What you should do
What follows is data; output all of it exactly as given.
---*---
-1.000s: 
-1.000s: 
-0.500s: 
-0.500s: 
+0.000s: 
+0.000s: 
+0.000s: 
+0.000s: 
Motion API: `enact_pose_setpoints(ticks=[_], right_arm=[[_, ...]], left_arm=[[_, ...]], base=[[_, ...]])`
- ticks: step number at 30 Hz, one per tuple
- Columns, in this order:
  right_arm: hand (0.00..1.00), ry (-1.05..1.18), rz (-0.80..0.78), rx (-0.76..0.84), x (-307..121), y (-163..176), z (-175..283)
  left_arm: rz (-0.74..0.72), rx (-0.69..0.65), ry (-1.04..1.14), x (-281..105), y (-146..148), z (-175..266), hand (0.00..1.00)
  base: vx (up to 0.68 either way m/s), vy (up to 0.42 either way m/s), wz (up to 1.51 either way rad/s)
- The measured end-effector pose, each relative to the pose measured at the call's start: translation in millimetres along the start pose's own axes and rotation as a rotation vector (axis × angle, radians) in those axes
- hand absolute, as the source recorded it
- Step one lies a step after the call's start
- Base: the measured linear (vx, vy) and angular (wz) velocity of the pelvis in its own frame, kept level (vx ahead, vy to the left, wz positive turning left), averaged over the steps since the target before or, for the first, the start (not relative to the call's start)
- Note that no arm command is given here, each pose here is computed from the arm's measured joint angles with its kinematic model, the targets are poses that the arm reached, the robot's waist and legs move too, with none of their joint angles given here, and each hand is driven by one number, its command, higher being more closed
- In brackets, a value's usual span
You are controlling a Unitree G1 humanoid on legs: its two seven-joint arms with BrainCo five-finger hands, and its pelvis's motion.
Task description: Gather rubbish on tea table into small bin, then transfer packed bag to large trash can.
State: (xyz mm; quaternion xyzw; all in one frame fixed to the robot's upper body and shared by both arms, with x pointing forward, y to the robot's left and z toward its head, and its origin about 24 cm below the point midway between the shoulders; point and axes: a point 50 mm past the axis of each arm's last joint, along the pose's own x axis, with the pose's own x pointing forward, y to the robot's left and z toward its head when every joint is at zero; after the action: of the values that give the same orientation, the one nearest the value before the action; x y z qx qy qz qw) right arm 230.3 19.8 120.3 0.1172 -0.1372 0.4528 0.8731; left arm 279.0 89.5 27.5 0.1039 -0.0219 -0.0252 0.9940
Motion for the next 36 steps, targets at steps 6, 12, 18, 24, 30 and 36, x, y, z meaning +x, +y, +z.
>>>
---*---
Exercise solution
-1.000s: 
-1.000s: 
-0.500s: 
-0.500s: 
+0.000s: 
+0.000s: 
+0.000s: 
+0.000s: 
Motion API: `enact_pose_setpoints(ticks=[_], right_arm=[[_, ...]], left_arm=[[_, ...]], base=[[_, ...]])`
- ticks: step number at 30 Hz, one per tuple
- Columns, in this order:
  right_arm: hand (0.00..1.00), ry (-1.05..1.18), rz (-0.80..0.78), rx (-0.76..0.84), x (-307..121), y (-163..176), z (-175..283)
  left_arm: rz (-0.74..0.72), rx (-0.69..0.65), ry (-1.04..1.14), x (-281..105), y (-146..148), z (-175..266), hand (0.00..1.00)
  base: vx (up to 0.68 either way m/s), vy (up to 0.42 either way m/s), wz (up to 1.51 either way rad/s)
- The measured end-effector pose, each relative to the pose measured at the call's start: translation in millimetres along the start pose's own axes and rotation as a rotation vector (axis × angle, radians) in those axes
- hand absolute, as the source recorded it
- Step one lies a step after the call's start
- Base: the measured linear (vx, vy) and angular (wz) velocity of the pelvis in its own frame, kept level (vx ahead, vy to the left, wz positive turning left), averaged over the steps since the target before or, for the first, the start (not relative to the call's start)
- Note that no arm command is given here, each pose here is computed from the arm's measured joint angles with its kinematic model, the targets are poses that the arm reached, the robot's waist and legs move too, with none of their joint angles given here, and each hand is driven by one number, its command, higher being more closed
- In brackets, a value's usual span
You are controlling a Unitree G1 humanoid on legs: its two seven-joint arms with BrainCo five-finger hands, and its pelvis's motion.
Task description: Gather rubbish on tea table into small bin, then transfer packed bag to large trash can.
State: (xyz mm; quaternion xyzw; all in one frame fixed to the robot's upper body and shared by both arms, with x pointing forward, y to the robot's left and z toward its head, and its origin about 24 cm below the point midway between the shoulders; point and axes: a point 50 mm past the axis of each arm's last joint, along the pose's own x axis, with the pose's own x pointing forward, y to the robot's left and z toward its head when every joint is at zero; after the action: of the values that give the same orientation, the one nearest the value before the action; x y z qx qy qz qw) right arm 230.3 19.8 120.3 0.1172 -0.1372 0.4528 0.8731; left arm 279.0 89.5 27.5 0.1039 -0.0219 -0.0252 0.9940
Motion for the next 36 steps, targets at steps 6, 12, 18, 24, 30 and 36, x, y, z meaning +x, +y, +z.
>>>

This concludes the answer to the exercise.